I have a Debian 6 Xen guest that seems to go to sleep from time to time. Randomly, it just stops to answer to any network requests (HTTP, ssh, ping) and only resumes activity when we log on the console. The server is clearly not crashed, however during this sleeping time no activity happens, even all the logs (syslogd and klogd) remain blank during this time.
Depending on when it happens and when we can actually log on the console, a few minutes but sometimes even an hour can be spent into this mode. This behavior happens irregularly, about once a month, randomly.
I don't have access to the console nor to the Xen host myself, but the support team from the hosting company is saying nothing suspicious is shown. They say it's the only guest on their infrastructure exhibiting this behavior.
The guest runs a linux 2.6.29.6 kernel compiled by the hosting company, has 2 cores, 4 GB of RAM and 2 GB of swap. 5-mins average load is not low (between 2 and 3, with peaks up to 5), but the swapping activity is low (swapin/swapout) and the swap space barely used. No kernel messages are spotted in the logs, nor in the dmesg output.
This server is running regular apache + mod_php and proftpd, really nothing fancy. AFAICT we've not tweaked any clock related parameters of the kernel (however I'm not sure how I can check the kernel setup if an energy saving mode or clock stepping is activated or not).
We're running out of clues at where the issue comes from.
Edit: I've run find /var -mmin -beforeevent -mmin +afterevent
to try to find any file being modified during the last time the server hang and all that find reported was file being modified just before or just after the event, but nothing in between, even when it was a 1 hour long hang. This server only have a single partition, so it's not like only the disk containing /var was down.

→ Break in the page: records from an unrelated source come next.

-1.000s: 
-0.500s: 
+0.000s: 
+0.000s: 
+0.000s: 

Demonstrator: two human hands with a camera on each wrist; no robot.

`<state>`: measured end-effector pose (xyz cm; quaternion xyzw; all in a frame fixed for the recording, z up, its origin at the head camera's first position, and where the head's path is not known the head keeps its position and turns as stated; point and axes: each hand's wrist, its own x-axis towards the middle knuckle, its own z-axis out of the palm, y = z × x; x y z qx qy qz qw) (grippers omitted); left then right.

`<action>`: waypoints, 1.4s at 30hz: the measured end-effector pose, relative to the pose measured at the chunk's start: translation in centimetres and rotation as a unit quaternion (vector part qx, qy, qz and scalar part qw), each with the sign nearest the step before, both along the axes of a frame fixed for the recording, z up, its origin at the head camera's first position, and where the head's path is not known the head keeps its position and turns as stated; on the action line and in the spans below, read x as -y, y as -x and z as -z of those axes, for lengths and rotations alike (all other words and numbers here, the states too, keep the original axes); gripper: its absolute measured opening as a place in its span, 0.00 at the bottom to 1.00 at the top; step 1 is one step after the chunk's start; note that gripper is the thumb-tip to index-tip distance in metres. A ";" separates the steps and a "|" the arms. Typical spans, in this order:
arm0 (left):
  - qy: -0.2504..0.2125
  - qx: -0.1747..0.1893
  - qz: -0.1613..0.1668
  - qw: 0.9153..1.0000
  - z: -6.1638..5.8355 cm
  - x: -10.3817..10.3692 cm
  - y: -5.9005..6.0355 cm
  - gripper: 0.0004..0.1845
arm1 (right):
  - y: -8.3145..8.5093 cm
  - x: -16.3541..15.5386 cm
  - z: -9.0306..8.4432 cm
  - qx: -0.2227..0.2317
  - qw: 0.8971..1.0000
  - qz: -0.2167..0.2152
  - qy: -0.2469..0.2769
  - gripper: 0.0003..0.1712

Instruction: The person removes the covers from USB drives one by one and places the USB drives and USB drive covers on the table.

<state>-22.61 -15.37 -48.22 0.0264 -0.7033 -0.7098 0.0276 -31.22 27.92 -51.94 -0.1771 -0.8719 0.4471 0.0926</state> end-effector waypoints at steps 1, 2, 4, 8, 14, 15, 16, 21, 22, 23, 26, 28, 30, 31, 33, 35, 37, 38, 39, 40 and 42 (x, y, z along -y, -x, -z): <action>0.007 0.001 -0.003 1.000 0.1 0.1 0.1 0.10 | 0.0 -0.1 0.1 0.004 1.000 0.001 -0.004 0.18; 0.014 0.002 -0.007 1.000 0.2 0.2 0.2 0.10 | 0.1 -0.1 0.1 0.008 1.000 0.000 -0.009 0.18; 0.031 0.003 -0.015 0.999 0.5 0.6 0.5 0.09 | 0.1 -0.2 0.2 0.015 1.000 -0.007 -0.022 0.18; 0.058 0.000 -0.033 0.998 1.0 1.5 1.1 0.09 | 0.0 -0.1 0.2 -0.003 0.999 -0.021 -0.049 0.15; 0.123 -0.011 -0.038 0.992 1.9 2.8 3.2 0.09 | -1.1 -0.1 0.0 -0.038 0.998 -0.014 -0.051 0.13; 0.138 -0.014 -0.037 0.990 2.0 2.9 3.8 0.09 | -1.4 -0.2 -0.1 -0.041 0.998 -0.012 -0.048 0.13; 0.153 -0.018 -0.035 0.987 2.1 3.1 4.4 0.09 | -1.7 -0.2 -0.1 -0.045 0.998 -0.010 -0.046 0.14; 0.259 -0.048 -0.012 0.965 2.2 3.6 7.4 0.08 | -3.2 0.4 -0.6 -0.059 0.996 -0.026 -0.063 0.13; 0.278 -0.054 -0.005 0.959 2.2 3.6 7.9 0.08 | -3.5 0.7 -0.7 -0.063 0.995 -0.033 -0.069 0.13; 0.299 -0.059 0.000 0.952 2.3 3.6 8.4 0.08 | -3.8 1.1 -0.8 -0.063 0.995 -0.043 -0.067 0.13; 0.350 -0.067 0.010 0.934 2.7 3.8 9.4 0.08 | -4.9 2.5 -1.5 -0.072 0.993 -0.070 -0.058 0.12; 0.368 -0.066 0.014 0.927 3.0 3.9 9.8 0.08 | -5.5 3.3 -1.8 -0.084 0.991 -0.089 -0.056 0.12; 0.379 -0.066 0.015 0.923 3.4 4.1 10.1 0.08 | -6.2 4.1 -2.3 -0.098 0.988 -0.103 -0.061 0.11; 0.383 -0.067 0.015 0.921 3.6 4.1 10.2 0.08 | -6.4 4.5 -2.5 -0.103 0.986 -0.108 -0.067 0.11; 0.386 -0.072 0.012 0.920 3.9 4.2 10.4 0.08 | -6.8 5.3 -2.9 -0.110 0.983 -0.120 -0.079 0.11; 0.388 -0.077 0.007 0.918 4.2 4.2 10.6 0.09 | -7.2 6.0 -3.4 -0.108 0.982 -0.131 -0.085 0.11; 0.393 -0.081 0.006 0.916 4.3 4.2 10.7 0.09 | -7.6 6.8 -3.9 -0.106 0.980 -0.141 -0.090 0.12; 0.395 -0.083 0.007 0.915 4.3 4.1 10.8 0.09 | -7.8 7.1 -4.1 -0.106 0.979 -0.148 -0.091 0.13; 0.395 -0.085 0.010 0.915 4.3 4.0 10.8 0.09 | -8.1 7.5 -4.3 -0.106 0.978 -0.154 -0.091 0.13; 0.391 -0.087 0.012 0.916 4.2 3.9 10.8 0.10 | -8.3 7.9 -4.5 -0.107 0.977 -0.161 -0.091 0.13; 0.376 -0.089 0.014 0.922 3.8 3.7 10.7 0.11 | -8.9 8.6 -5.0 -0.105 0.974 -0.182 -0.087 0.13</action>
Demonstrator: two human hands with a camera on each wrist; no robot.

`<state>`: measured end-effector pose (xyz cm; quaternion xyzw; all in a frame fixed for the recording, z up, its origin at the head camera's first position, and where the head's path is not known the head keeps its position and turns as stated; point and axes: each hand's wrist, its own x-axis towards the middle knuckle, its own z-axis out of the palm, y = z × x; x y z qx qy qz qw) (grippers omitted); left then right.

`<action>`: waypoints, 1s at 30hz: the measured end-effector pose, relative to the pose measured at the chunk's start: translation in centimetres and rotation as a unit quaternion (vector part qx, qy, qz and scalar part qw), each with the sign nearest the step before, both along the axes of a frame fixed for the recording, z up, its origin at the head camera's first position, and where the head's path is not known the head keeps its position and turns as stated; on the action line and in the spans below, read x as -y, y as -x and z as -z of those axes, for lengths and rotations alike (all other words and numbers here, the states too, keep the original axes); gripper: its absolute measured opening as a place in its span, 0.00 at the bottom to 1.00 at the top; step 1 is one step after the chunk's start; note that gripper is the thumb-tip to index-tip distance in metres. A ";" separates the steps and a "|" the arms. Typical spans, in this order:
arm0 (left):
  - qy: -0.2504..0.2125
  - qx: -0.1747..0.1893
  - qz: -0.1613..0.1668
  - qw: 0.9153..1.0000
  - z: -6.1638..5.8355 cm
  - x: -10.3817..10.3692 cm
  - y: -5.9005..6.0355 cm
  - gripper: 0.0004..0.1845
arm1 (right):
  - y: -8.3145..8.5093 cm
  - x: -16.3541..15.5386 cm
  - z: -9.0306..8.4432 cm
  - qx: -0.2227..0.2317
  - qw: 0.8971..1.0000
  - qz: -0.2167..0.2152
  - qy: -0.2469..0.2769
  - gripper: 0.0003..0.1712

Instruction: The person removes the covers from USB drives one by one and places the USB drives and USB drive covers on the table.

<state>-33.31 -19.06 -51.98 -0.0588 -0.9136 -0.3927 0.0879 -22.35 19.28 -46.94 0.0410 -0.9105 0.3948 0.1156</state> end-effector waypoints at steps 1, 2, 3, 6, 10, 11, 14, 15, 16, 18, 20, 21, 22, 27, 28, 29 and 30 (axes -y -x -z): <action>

I also have other hosts on the same subnet and all see this server as being offline: snmp polling fails and no requests are logged on the DB host from any PHP application running on the sleeping server.
We also tried to setup some cronjob to do continuous activity (like pinging some other host continuously), that didn't prevented this server to enter this sleep mode.
For what it's worth, I suspect this issue was related to no ntp usage in the VM. The VM time drifted away from the host time and probably caused the server to enter sleep mode.
After installing and using ntpd, I had no other similar incident. However, I don't have this exact server anymore and have not been running with ntp enabled for a very long time (only 2 or 3 months). Hence the reason why I cannot say it was the very solution to this problem.